Clara took her to lunch once with the twins' mother, who had a small and pleasant home on a street of florists. She also had a husband, a retired soldier who moonlighted as one of the twins' most reliable spies.
"These days, my focus is smuggling," he told them in confidence over their meal. "Almost every wealthy person in the city dips into the black market now and then, but as often as not, when you find someone who's very deeply involved, you've also found someone who's the king's enemy. Especially if they're smuggling weapons or horses or anything Pikkian. If we're lucky, we're able to trace a buyer to the fellow he's buying for, and if that turns out to be one of the rebel lords, we bring the buyer in for questioning. Can't always trust their answers, of course."

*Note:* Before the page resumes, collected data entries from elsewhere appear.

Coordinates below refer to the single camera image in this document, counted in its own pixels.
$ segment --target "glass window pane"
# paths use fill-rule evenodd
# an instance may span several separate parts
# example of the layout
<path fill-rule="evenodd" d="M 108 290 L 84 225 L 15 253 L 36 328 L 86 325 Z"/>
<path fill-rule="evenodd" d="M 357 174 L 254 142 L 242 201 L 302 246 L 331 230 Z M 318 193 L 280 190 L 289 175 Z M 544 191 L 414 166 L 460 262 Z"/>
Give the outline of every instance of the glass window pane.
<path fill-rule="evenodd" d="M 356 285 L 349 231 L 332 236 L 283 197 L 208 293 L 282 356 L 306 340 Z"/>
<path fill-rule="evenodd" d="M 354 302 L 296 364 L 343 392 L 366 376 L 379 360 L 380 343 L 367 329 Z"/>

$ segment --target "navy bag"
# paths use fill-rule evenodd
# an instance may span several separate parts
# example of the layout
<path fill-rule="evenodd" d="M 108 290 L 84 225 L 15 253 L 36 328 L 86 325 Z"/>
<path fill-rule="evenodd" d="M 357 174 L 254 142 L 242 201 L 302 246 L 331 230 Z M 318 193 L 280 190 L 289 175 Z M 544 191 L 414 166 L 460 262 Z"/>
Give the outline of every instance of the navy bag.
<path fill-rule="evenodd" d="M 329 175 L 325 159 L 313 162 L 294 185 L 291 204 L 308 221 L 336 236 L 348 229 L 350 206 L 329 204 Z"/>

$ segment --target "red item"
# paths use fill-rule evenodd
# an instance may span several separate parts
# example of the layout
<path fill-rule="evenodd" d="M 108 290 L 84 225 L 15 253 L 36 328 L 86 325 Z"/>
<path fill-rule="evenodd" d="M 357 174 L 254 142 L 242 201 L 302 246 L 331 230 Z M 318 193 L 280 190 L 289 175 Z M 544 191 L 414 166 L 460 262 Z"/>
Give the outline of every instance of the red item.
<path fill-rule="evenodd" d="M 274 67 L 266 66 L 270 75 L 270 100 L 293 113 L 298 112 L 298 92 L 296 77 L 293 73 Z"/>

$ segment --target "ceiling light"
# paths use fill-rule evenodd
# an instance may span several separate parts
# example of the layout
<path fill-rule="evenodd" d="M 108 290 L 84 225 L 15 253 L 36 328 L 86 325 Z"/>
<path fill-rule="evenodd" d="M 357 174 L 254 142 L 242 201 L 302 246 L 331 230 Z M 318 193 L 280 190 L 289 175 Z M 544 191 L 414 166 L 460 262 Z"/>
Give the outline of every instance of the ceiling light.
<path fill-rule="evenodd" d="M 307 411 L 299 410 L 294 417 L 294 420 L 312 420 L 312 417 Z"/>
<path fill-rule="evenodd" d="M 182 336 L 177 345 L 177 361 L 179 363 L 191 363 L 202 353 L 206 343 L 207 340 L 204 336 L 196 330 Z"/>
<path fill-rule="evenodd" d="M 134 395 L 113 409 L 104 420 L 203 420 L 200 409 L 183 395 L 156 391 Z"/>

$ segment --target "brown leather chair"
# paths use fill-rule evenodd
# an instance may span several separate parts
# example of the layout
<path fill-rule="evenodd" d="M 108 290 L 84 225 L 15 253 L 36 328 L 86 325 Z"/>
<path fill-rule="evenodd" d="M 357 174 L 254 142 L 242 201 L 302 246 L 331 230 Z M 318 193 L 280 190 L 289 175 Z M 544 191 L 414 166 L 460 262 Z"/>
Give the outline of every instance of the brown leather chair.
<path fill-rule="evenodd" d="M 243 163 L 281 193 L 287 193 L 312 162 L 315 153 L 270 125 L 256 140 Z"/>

Unsurprisingly, this sort of talk was always fuel for Clara's pressure tactics with Fire. "With your power, it'd be easy for us to learn who's on whose side. You could help us find out if our allies are true," she'd say, or, "You could figure out where Mydogg's planning to attack first." Or, when that didn't work, "You could uncover an assassination plot. Wouldn't you feel terrible if I were assassinated because you weren't helping?" And in a moment of desperation: "What if they're planning to assassinate you? There have to be some who are, especially now that people think you might marry Nash."
Fire never responded to the endless battery, never admitted the doubt – and guilt – she was beginning to feel. She only filed the arguments away to mull over later, along with the ongoing arguments of the king. For occasionally after dinner – often enough that Welkley had installed a chair in the hallway – Nash came to speak to her through the door. He conducted himself decently, talked of the weather and stately visitors to the court; and always, always tried to convince her to reconsider the matter of the prisoner.